**Dataset content:**
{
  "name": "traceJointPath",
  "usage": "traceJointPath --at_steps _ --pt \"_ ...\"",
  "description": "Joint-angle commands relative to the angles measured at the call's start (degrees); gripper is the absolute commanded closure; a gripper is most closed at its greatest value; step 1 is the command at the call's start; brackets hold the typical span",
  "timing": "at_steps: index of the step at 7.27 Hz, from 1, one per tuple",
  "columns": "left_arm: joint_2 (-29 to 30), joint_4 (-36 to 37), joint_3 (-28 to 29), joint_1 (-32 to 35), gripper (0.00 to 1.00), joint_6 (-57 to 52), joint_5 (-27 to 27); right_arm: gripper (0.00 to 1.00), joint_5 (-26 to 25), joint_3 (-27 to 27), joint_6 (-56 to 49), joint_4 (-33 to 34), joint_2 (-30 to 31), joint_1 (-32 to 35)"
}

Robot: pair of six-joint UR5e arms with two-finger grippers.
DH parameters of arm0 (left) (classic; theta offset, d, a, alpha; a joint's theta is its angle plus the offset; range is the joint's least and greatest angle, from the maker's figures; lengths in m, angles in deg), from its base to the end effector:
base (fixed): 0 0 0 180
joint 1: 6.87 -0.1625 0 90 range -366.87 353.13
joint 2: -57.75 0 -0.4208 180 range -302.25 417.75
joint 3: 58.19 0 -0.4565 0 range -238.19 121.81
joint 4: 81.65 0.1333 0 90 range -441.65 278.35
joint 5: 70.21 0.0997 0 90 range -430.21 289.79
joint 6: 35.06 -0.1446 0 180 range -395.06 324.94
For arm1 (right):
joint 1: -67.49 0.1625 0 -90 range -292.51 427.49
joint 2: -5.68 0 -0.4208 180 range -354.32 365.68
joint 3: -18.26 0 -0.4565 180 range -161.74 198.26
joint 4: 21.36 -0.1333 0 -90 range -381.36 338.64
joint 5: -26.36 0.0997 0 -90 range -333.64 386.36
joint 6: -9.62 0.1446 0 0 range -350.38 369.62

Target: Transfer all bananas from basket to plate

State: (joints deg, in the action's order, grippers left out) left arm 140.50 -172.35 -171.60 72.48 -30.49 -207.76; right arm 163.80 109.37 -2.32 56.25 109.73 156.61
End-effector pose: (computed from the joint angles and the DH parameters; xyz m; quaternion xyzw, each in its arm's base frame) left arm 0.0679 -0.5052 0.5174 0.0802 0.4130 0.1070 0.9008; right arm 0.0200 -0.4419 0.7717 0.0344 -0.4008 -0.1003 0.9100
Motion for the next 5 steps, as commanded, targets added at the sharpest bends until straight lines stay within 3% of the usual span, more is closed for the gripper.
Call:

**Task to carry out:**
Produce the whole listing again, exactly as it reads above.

**Answer space:**
{
  "name": "traceJointPath",
  "usage": "traceJointPath --at_steps _ --pt \"_ ...\"",
  "description": "Joint-angle commands relative to the angles measured at the call's start (degrees); gripper is the absolute commanded closure; a gripper is most closed at its greatest value; step 1 is the command at the call's start; brackets hold the typical span",
  "timing": "at_steps: index of the step at 7.27 Hz, from 1, one per tuple",
  "columns": "left_arm: joint_2 (-29 to 30), joint_4 (-36 to 37), joint_3 (-28 to 29), joint_1 (-32 to 35), gripper (0.00 to 1.00), joint_6 (-57 to 52), joint_5 (-27 to 27); right_arm: gripper (0.00 to 1.00), joint_5 (-26 to 25), joint_3 (-27 to 27), joint_6 (-56 to 49), joint_4 (-33 to 34), joint_2 (-30 to 31), joint_1 (-32 to 35)"
}

Robot: pair of six-joint UR5e arms with two-finger grippers.
DH parameters of arm0 (left) (classic; theta offset, d, a, alpha; a joint's theta is its angle plus the offset; range is the joint's least and greatest angle, from the maker's figures; lengths in m, angles in deg), from its base to the end effector:
base (fixed): 0 0 0 180
joint 1: 6.87 -0.1625 0 90 range -366.87 353.13
joint 2: -57.75 0 -0.4208 180 range -302.25 417.75
joint 3: 58.19 0 -0.4565 0 range -238.19 121.81
joint 4: 81.65 0.1333 0 90 range -441.65 278.35
joint 5: 70.21 0.0997 0 90 range -430.21 289.79
joint 6: 35.06 -0.1446 0 180 range -395.06 324.94
For arm1 (right):
joint 1: -67.49 0.1625 0 -90 range -292.51 427.49
joint 2: -5.68 0 -0.4208 180 range -354.32 365.68
joint 3: -18.26 0 -0.4565 180 range -161.74 198.26
joint 4: 21.36 -0.1333 0 -90 range -381.36 338.64
joint 5: -26.36 0.0997 0 -90 range -333.64 386.36
joint 6: -9.62 0.1446 0 0 range -350.38 369.62

Target: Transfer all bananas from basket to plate

State: (joints deg, in the action's order, grippers left out) left arm 140.50 -172.35 -171.60 72.48 -30.49 -207.76; right arm 163.80 109.37 -2.32 56.25 109.73 156.61
End-effector pose: (computed from the joint angles and the DH parameters; xyz m; quaternion xyzw, each in its arm's base frame) left arm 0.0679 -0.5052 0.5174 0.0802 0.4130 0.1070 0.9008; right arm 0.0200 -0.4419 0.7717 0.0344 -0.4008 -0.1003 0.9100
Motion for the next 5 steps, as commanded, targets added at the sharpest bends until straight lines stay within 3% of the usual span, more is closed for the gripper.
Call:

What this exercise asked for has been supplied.